Milionário transforma símbolo da Moura Dubeux em Recife em 'cabaré de alto luxo'

Milionário tem dado festas constantes no prédio, com som alto e garotas de programa

Festa, som alto, bebidas alcoólicas e garotas de programa. Esse são os elementos que tem (literalmente) tirado o sono dos moradores das Torres Gêmeas, empreendimento de classe alta em Recife. Um milionário, que não teve o nome revelado, resolveu dar festas todos os dias (e madrugadas também) no local. Ele contrata garotas de programa que chegam seminuas e desfilam assim nas áreas comuns do prédio.

Revoltados, os vizinhos pedem a expulsão imediata do milionário farrista. A administração do condomínio chegou a multá-lo em R$ 2 mil pelo som alto. Em resposta, ele depositou R$ 20 mil na conta da admistradora já prevendo novas festas e quebra de regras. A situação constrangedora virou até música, chamada 'cabaré das Torres Gêmeas".

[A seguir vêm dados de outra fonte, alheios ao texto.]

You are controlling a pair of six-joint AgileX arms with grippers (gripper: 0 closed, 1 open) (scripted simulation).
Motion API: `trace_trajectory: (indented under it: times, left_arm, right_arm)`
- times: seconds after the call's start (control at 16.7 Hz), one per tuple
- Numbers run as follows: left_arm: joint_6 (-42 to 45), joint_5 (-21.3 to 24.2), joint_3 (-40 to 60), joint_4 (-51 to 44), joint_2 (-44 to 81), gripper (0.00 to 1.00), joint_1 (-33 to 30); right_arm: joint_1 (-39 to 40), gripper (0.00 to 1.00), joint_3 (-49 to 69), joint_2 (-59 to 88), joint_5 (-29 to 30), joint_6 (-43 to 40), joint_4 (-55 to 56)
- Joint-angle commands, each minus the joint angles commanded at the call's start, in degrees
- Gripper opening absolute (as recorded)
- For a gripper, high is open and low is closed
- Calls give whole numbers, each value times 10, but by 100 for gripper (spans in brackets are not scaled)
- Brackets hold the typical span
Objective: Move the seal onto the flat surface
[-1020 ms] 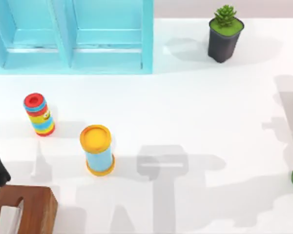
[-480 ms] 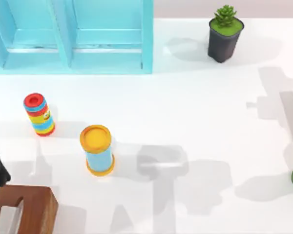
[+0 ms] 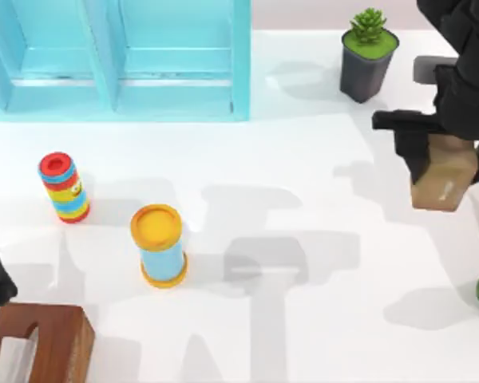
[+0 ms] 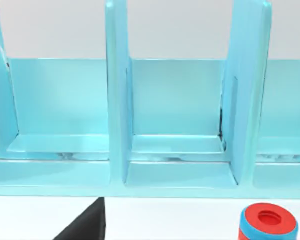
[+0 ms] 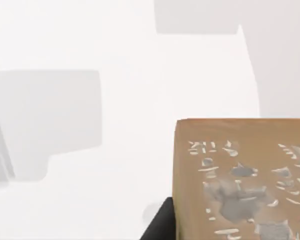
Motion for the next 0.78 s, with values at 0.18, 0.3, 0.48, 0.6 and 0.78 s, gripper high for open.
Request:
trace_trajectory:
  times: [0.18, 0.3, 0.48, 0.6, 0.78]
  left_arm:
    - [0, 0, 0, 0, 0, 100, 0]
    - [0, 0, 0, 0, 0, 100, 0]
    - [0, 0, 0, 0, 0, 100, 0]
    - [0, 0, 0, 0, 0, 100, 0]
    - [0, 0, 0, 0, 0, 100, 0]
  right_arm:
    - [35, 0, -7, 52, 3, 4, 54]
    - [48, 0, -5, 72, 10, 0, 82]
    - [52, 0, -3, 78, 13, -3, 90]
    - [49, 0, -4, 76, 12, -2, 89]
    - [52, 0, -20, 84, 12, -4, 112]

A obra das torres gêmeas, da construtora pernambucana Moura Dubeux, tem sido envolta em polêmicas desde a sua construção. Desde 2005, os espigões vinham sendo alvo de ações que tentavam barrar sua construção. O Ministério Público Federal (MPF) chegou a ganhar, em primeira instância, a ação que determinava a demolição dos arranha-céus. O Tribunal Federal da 5ª Região, em 2008, reformou a sentença e liberou as obras.

Três anos depois, o ministro José de Castro Meira, do Superior Tribunal de Justiça (STJ), deu parecer favorável à empresa. Em reportagem da Folha de S. Paulo, em dezembro de 2016, foi publicado que o ministro é pai do advogado Marcos Meira, sócio da Moura Dubeux na construção de outro edifício de luxo, na Boa Viagem. Procurada pelo Metro1, a Moura Dubeux disse que sempre pautou sua atividade com transparência e que obteve decisões favoráveis em todas as instâncias judiciais. Disse ainda que “inexiste qualquer incerteza em torno dos empreendimentos”.

Entregues à elite pernambucana, as Torres Gêmeas protagonizaram um triste episódio em março de 2020. Foi do nono andar de um dos prédios que o menino Miguel Otávio Santana da Silva, de 5 anos, caiu, enquanto sua mãe, empregada doméstica, cumpria a obrigação de passear com os cachorros da patroa, Sarí Gaspar Côrte Real.